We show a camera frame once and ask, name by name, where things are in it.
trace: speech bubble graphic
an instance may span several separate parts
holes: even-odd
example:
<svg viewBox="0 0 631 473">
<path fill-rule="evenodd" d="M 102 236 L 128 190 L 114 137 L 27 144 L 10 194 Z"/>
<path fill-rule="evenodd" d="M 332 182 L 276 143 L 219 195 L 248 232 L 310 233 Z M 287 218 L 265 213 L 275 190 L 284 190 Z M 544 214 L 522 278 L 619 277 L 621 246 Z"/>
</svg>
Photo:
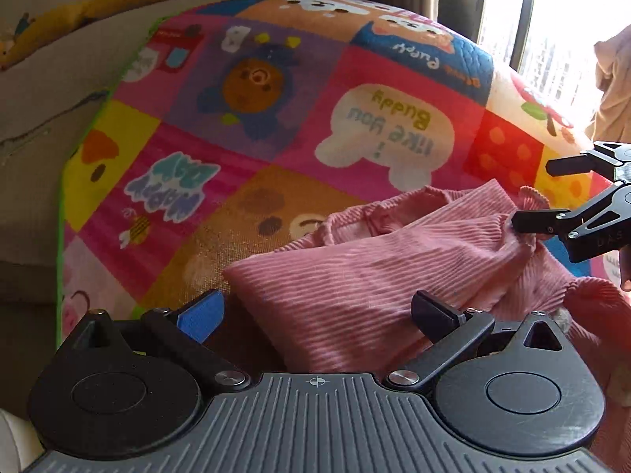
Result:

* * *

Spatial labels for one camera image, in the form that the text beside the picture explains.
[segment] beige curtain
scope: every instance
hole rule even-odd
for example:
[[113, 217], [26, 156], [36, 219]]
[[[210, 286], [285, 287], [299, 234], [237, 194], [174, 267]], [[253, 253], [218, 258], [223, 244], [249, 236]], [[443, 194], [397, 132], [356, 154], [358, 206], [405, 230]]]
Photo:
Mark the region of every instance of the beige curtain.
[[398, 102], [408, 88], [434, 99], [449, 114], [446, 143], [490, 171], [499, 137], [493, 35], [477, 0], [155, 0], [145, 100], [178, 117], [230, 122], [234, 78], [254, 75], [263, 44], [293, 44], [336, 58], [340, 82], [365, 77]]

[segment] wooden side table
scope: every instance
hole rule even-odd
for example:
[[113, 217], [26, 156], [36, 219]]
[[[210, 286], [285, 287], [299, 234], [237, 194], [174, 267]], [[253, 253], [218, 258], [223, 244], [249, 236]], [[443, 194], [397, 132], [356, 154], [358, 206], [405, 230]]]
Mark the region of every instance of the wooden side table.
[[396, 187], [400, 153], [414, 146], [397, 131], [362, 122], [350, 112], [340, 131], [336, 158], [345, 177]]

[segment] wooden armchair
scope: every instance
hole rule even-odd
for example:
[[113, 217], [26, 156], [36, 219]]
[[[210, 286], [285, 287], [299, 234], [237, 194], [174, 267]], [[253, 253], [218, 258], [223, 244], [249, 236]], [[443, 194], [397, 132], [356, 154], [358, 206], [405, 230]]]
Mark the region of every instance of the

==

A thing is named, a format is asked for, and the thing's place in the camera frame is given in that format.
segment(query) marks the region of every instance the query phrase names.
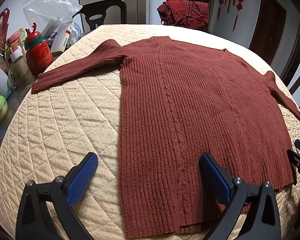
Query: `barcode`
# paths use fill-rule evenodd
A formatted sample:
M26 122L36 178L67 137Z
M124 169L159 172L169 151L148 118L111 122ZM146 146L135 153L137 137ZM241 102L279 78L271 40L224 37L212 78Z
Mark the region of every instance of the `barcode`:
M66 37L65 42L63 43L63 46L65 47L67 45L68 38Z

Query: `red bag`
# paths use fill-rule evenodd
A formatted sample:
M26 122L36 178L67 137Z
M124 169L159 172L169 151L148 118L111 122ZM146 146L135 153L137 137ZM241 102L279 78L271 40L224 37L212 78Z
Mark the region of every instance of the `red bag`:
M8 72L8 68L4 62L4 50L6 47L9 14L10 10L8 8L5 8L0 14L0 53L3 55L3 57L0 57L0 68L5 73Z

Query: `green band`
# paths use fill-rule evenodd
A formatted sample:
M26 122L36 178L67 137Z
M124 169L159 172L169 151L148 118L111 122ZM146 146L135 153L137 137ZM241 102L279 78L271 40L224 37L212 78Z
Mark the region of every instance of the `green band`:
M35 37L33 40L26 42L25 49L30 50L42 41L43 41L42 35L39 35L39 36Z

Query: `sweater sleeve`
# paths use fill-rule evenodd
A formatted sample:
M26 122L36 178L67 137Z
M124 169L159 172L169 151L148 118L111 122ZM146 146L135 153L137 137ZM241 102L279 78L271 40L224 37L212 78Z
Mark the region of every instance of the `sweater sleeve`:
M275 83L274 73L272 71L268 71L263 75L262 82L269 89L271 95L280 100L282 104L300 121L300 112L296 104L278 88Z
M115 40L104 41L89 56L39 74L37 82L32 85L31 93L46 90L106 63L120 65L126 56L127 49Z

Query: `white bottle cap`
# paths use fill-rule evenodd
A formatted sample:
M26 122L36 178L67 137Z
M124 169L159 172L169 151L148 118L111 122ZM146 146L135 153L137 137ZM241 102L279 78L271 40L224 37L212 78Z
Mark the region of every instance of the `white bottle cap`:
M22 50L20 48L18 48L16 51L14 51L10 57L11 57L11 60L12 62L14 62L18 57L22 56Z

◆ What needs to be done ◆
Going through the material, how many lines contain the word "that"? Please give only the number.

◆ Solved exercise ◆
2